Liberman visits Azerbaijan to strengthen ties with country bordering Iran

This visit to Baku came after the 1st ever visit by the defense minister to Georgia.

Avigdor Liberman on a visit to Azerbaijan, visiting the Eternal Fire memorial in Baku (photo credit: ARIEL HERMONI / DEFENSE MINISTRY)
Avigdor Liberman on a visit to Azerbaijan, visiting the Eternal Fire memorial in Baku
(photo credit: ARIEL HERMONI / DEFENSE MINISTRY)
Defense Minister Avigdor Liberman arrived in Azerbaijan on Thursday for his first visit to the strategic Muslim country that borders Iran, is one of the biggest markets for Israeli arms, and sells Israel 40% of its oil.
Liberman met with Azerbaijan President Ilham Aliyev, and is expected to meet as well during the visit with the country’s prime minister, defense minister, foreign minister and interior minister. The talks are expected to focus on regional issues as well as security cooperation.

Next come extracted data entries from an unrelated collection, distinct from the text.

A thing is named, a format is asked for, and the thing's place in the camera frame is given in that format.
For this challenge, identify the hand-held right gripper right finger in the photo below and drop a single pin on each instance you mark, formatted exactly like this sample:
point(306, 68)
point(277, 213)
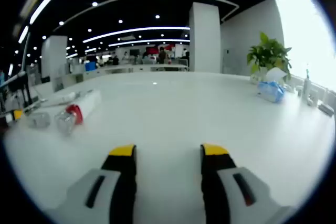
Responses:
point(257, 197)

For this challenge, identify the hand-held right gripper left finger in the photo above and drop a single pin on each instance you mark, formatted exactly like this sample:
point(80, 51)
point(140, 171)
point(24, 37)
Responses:
point(78, 197)

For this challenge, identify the clear skincare jar red lid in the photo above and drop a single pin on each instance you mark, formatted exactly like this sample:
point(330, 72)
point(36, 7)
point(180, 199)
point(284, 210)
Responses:
point(68, 120)

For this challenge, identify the clear skincare bottle white cap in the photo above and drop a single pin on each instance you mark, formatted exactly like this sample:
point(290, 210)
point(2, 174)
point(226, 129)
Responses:
point(39, 120)

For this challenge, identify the white skincare tube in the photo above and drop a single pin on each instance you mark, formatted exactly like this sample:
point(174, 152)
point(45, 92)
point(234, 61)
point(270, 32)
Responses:
point(89, 102)

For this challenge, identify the white pump bottle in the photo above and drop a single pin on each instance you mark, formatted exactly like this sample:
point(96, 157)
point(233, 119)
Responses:
point(307, 87)

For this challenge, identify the blue storage box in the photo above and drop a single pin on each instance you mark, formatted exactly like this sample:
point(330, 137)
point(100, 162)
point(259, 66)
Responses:
point(90, 66)

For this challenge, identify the small yellow object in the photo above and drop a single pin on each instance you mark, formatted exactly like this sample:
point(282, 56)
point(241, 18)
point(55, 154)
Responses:
point(18, 114)

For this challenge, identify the blue tissue pack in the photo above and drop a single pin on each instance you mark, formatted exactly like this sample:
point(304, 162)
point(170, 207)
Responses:
point(271, 91)

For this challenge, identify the dark grey flat device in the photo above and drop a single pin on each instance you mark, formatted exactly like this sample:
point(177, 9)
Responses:
point(326, 109)

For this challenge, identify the green potted plant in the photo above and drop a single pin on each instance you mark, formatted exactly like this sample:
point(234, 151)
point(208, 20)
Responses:
point(267, 53)

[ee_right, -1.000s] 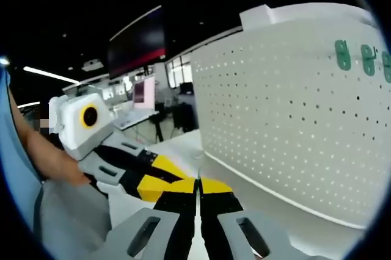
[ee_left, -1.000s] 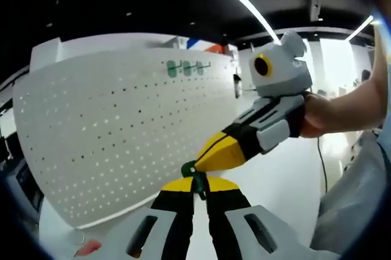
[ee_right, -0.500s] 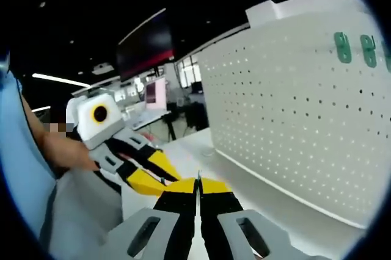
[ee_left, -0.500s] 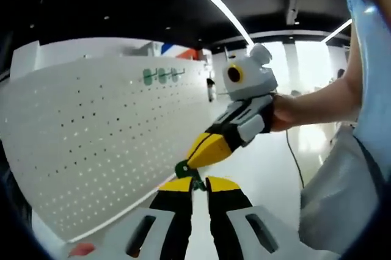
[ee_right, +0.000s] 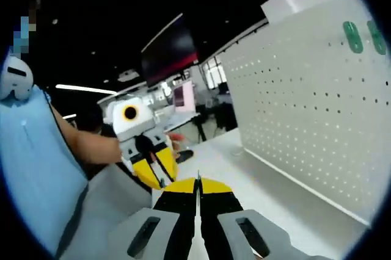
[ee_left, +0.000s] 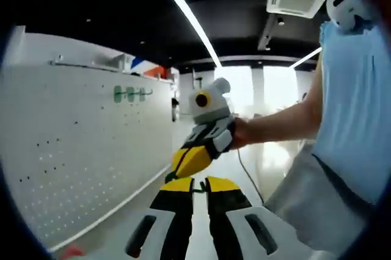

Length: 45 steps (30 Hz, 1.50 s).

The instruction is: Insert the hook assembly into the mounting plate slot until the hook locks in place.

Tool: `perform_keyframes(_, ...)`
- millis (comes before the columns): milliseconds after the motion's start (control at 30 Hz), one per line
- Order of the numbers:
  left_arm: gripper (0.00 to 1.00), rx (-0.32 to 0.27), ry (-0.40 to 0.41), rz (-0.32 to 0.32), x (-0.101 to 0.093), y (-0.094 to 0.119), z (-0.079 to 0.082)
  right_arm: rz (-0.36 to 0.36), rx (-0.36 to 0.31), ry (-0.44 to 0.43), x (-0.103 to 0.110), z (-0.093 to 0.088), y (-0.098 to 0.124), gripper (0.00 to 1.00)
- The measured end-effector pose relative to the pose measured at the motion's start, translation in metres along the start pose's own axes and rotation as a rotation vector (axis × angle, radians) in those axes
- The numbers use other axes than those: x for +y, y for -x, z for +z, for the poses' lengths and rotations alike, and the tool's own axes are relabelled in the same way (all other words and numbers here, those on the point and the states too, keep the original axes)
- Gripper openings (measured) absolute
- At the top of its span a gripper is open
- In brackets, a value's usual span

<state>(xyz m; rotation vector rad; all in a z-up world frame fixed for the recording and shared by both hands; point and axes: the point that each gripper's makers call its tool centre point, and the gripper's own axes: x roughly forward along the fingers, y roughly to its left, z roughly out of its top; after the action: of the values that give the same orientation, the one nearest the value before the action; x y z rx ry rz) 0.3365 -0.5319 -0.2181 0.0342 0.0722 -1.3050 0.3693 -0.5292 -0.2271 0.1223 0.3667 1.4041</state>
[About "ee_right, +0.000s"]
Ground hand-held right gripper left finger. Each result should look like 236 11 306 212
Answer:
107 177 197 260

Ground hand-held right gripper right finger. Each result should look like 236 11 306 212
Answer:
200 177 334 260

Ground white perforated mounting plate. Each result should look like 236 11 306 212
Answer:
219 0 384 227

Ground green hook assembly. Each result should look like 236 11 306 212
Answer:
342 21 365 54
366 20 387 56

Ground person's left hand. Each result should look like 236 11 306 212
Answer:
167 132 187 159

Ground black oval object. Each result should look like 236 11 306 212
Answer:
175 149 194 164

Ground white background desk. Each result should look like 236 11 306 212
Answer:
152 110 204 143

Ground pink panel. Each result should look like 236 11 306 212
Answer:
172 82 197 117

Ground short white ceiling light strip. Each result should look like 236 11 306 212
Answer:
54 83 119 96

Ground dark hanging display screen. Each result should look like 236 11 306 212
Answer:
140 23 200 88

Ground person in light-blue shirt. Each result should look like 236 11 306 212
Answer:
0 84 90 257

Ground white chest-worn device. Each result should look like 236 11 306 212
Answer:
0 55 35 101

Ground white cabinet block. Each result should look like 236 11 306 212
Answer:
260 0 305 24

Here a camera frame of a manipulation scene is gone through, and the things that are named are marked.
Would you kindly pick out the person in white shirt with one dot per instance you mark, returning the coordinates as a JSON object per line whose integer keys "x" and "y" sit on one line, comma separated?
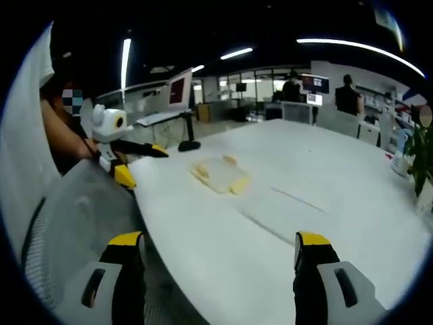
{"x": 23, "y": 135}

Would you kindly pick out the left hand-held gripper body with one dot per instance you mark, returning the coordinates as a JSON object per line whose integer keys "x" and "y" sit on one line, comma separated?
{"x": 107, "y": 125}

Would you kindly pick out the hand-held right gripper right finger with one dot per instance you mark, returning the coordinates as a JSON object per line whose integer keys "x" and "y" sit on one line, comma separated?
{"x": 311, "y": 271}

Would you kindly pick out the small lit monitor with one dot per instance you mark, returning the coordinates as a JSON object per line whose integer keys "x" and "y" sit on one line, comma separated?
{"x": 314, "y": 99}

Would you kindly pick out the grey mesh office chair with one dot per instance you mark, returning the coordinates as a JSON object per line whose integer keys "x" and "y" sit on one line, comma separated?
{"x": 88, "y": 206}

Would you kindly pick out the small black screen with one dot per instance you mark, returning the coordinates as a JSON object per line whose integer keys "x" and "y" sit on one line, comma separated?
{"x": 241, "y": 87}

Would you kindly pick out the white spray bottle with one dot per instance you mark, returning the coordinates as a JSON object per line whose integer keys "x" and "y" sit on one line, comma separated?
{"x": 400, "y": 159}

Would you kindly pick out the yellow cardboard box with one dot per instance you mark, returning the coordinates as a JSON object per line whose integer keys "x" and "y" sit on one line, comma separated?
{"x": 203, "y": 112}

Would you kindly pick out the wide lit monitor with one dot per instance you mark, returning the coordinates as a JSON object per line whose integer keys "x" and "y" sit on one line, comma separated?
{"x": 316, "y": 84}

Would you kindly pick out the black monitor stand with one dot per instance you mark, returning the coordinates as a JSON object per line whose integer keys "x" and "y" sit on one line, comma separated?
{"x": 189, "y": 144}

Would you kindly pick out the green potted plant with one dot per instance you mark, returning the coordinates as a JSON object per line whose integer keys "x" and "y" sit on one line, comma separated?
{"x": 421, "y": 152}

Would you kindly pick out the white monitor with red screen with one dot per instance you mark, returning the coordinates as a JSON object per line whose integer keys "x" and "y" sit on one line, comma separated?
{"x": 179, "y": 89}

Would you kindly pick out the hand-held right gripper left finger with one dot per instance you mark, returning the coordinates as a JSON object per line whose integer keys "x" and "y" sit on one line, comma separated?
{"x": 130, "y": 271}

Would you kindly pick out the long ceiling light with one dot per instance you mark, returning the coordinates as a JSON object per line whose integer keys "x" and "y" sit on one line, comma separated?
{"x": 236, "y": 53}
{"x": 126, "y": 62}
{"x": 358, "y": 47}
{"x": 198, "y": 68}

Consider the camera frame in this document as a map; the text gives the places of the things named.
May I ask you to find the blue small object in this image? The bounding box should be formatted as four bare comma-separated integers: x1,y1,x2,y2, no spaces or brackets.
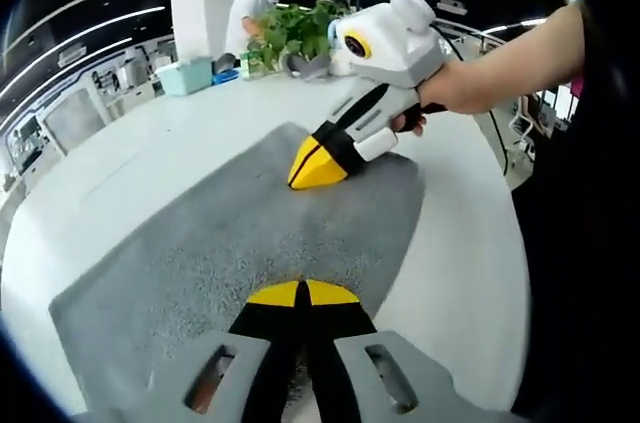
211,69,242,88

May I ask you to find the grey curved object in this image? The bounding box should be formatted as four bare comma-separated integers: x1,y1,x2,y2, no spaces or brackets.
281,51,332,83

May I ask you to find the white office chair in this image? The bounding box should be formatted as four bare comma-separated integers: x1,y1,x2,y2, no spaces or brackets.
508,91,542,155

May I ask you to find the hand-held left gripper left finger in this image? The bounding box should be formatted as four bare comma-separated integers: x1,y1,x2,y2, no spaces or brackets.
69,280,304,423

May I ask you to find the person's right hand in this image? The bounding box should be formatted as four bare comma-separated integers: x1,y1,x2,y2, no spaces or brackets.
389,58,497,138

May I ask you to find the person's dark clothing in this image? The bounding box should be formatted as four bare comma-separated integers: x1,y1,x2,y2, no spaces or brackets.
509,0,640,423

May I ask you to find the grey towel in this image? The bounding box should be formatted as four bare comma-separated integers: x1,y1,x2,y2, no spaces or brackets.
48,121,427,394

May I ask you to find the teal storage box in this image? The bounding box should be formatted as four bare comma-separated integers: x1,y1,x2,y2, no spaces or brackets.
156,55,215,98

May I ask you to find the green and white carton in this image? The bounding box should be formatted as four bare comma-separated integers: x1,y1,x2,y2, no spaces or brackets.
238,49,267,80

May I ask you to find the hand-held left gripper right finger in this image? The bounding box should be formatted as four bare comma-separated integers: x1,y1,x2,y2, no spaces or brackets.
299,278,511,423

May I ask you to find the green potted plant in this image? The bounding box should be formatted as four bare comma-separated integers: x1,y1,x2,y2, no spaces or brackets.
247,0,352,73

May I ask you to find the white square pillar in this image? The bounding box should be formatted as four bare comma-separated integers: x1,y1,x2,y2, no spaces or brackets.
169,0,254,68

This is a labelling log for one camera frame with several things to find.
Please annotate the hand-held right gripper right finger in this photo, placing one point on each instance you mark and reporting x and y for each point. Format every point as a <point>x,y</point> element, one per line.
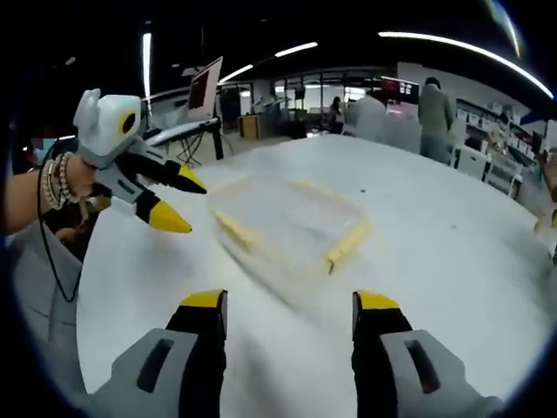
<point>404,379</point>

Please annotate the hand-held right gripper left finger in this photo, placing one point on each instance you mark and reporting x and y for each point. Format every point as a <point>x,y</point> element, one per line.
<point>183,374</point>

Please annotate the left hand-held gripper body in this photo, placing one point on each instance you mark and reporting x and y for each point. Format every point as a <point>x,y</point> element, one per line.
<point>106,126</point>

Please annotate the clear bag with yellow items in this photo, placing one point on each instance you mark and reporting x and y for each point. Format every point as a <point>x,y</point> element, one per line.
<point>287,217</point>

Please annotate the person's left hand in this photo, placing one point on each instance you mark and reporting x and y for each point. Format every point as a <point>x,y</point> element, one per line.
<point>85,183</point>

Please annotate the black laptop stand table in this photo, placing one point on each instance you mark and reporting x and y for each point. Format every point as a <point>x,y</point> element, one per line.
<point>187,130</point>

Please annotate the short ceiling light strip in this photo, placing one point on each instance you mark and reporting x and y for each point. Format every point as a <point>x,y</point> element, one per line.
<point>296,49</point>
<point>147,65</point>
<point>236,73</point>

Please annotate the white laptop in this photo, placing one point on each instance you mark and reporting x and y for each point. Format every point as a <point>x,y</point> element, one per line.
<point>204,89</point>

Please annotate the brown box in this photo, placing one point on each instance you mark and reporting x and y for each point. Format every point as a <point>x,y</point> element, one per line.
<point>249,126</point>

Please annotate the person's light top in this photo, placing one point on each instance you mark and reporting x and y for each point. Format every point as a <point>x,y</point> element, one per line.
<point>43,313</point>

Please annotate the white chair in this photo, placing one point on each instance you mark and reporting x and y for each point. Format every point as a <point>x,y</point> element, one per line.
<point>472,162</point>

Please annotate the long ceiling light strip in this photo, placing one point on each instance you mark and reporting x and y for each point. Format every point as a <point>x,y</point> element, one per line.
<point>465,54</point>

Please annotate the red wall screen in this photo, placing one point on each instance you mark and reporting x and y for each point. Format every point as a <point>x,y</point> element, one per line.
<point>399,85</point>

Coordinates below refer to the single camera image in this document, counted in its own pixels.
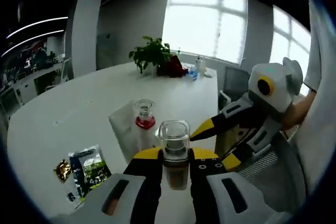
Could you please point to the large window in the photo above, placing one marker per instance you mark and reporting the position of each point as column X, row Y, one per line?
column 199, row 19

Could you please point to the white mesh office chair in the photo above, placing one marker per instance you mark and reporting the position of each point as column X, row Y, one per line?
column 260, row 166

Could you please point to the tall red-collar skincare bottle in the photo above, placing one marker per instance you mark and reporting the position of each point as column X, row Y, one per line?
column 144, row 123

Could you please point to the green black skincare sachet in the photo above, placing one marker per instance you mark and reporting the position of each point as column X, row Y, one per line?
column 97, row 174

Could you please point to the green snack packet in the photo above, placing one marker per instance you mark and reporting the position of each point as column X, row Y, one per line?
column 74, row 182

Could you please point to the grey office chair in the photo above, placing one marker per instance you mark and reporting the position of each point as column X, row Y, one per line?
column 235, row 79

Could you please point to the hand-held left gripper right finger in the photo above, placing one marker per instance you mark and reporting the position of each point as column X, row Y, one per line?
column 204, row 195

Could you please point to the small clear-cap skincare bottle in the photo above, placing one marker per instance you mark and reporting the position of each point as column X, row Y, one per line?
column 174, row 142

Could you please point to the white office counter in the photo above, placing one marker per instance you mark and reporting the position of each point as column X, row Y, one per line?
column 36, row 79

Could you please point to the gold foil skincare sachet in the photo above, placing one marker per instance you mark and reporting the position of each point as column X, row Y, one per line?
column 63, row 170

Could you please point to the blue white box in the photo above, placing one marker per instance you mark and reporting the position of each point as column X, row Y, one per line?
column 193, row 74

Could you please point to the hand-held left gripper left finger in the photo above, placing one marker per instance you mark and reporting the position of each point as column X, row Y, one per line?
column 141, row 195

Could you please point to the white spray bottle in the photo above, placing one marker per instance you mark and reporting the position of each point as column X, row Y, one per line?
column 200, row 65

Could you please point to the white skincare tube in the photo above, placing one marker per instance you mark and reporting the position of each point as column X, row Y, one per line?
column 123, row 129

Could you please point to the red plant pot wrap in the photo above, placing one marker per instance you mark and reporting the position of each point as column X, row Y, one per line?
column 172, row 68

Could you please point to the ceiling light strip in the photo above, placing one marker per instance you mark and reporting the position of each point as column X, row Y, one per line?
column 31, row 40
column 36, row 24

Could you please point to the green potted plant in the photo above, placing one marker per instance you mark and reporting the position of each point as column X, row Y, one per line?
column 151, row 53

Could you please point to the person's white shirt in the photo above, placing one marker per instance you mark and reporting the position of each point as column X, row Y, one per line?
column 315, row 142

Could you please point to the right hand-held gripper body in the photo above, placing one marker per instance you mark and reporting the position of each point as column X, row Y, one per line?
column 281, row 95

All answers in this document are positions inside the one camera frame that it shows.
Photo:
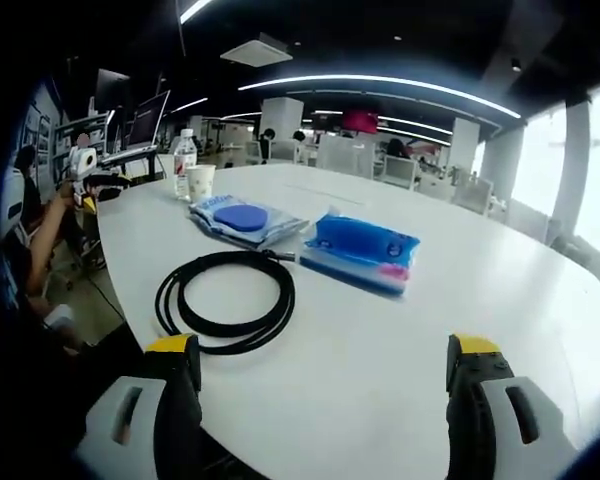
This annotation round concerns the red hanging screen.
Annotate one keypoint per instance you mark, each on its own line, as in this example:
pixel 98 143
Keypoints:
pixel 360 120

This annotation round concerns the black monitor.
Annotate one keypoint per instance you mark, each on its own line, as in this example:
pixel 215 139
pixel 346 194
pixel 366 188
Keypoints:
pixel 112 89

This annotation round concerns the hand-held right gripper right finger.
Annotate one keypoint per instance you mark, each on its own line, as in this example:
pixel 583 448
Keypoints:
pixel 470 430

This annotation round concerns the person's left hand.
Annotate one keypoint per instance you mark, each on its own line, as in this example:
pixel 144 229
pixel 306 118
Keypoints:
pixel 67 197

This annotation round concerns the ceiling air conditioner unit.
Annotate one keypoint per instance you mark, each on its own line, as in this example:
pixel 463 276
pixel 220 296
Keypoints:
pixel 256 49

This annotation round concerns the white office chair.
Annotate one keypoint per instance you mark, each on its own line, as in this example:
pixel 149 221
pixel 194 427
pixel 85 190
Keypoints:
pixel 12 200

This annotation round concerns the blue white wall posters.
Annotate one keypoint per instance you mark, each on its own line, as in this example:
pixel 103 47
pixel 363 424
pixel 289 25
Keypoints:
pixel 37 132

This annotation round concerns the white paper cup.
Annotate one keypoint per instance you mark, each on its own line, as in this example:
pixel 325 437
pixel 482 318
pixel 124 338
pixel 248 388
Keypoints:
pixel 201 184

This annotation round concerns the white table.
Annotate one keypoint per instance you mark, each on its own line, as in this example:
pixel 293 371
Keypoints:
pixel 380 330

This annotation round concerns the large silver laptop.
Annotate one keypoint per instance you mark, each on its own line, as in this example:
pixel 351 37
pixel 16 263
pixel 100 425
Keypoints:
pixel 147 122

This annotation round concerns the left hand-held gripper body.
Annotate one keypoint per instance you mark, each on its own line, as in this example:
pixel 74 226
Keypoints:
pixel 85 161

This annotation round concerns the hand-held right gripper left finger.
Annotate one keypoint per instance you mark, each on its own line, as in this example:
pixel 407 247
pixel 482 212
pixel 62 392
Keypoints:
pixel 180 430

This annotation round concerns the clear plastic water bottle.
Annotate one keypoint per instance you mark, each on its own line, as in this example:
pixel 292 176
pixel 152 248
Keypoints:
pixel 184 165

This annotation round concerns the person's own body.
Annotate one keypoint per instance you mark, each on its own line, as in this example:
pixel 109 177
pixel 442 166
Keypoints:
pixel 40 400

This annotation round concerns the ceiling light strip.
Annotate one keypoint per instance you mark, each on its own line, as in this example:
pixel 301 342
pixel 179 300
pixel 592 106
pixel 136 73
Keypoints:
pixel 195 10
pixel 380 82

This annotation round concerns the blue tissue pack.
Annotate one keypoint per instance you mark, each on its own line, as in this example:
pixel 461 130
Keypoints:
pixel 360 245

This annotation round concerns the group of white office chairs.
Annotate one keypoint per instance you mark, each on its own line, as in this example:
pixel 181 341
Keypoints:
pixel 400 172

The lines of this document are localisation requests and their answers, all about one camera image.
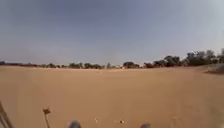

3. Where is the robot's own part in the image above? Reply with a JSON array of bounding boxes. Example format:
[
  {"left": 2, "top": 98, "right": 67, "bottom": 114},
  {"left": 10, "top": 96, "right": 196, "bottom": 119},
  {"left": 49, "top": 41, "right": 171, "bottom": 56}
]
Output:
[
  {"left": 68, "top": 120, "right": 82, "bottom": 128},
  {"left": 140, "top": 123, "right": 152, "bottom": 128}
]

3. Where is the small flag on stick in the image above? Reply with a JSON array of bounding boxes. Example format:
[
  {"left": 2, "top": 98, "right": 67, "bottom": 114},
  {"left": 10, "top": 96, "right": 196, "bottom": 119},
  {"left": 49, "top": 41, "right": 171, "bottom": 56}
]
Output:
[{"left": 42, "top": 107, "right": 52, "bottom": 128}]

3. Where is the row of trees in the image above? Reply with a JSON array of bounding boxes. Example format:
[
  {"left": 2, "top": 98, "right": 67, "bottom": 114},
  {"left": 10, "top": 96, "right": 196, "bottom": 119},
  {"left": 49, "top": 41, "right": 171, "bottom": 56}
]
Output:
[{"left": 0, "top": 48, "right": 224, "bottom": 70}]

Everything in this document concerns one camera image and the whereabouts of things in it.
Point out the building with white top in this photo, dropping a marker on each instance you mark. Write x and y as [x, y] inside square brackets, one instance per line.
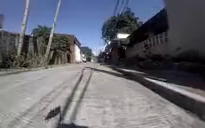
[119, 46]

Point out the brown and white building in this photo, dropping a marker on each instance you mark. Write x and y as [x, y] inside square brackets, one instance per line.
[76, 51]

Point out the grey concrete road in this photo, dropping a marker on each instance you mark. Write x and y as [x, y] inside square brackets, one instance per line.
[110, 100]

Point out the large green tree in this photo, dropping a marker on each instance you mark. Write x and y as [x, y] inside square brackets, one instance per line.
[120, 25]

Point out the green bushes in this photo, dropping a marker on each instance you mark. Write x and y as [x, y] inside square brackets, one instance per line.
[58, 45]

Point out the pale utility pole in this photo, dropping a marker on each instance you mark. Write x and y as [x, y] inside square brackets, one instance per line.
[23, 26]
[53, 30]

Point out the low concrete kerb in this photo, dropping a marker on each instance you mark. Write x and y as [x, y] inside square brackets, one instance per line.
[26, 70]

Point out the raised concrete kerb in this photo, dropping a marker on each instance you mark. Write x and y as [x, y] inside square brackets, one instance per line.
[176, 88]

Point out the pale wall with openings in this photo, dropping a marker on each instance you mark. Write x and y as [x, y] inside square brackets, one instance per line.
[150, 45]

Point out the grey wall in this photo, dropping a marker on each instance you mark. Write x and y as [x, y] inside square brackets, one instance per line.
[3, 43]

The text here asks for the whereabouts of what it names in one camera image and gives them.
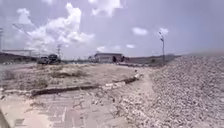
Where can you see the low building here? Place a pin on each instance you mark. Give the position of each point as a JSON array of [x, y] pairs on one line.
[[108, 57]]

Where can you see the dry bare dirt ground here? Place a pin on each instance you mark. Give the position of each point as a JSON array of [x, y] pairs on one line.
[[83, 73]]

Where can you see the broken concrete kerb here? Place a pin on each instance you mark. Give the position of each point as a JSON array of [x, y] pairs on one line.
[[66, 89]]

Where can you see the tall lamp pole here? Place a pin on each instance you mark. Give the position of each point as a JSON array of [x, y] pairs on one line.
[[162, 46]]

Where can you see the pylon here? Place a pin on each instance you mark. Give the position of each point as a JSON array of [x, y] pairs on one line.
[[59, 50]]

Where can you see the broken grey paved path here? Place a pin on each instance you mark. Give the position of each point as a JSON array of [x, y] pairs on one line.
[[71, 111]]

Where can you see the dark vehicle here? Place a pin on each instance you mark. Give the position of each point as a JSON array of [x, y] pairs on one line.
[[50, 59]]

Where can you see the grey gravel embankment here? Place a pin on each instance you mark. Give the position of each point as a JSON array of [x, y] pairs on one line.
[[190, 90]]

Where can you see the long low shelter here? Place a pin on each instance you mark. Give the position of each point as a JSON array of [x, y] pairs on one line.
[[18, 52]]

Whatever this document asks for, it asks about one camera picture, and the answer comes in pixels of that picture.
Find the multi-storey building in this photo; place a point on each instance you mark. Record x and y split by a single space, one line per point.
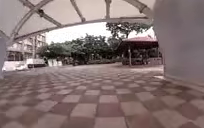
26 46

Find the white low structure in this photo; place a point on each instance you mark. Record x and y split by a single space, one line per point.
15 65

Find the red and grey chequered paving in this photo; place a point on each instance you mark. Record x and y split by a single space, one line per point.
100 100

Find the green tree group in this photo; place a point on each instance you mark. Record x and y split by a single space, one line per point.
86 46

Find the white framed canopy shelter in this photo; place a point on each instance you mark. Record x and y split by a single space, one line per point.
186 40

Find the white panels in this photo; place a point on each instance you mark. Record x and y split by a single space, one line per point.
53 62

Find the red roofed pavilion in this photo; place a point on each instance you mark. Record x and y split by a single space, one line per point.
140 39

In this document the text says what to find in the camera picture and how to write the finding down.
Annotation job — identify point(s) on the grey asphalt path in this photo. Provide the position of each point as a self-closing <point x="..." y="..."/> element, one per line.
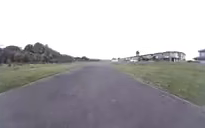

According to the Stockholm International Peace Research Institute (SIPRI), an organization that monitors global arms sales, Israel was Azerbaijan’s largest arms exporter for the last two years, selling the country $385 million worth of arms. Azerbaijan was the second largest recipient of Israeli arms in 2016, after India, and the third largest in 2017, following India and Vietnam.
Liberman’s visit follows a visit by Prime Minister Benjamin Netanyahu to Baku in December 2016. Aliyev, during a press conference with Netanyahu, announced that Azerbaijan had signed long-term contracts to buy some $5 billion worth of security and military equipment from Israel.
Liberman arrived in Azerbaijan from Georgia, where he was the first Israeli defense minister to ever visit that country. He met there with Georgian Prime Minister Mamuka Bakhtadze, Defense Minister Levan Izoria and Foreign Minister David Zalkaliani.
Liberman issued a statement, saying that there are four areas of security cooperation between the two countries: cyber defense, assistance in creating a reservist service, combating terrorism and homeland protection.
In the decade before the Russian-Georgian war in August 2008, Israel sold the small South Caucasian state between $300m. and $500m.
in military hardware. Perhaps even more importantly, defense contractors were involved in training the Georgian military, and among those involved were former generals, such as Yisrael Ziv and Gal Hirsch.
But following the war, Israel had to carefully calibrate its security ties with Georgia so as not to antagonize Russia or harm relations with the Kremlin.
According to a Wikileaks cable from September 2008, a month after the war, Russia – in the words of then-US ambassador to Moscow John Beyrle – urged Israel not to resume arms sales to Georgia.
In August, Georgia’s ambassador to Israel Paata Kalandadze acknowledged in a Jerusalem Post interview that no new defense contracts between Israel and Georgia have been signed since the war, though existing ones were completed.
The defense cooperation “was completed in due time, in accordance to agreements by both sides,” he said.